> PROBLEM:
Go through the material line by line and copy each one with the word "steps".

> RECORDED INFORMATION:
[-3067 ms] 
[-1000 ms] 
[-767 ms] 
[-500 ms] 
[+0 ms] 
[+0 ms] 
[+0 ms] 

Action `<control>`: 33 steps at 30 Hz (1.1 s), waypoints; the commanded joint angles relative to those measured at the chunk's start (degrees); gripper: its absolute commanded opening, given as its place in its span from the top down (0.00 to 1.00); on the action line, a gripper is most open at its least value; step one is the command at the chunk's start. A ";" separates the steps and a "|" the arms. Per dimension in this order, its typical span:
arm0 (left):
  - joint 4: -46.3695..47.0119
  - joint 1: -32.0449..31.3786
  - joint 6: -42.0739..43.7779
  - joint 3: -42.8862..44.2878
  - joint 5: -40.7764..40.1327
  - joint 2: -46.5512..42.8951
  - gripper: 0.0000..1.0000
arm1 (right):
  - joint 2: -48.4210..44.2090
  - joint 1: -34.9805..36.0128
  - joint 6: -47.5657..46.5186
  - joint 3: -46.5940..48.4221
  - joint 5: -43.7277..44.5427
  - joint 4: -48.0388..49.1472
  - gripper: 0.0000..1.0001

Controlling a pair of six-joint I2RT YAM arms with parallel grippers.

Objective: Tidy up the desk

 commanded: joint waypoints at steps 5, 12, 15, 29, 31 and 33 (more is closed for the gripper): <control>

> ANSWER TO THE PROBLEM:
Action `<control>`: 33 steps at 30 Hz (1.1 s), waypoints; the commanded joint angles relative to those measured at the chunk's start (degrees); gripper: its absolute commanded opening, given as its place in its span from the top down (0.00 to 1.00); on the action line, a gripper is most open at its least value; step one is the command at the chunk's start. A ";" separates the steps and a "|" the arms. Per dimension in this order, its typical span:
 commanded: joint waypoints at steps 5, 12, 15, 29, 31 and 33 (more is closed for the gripper): <control>

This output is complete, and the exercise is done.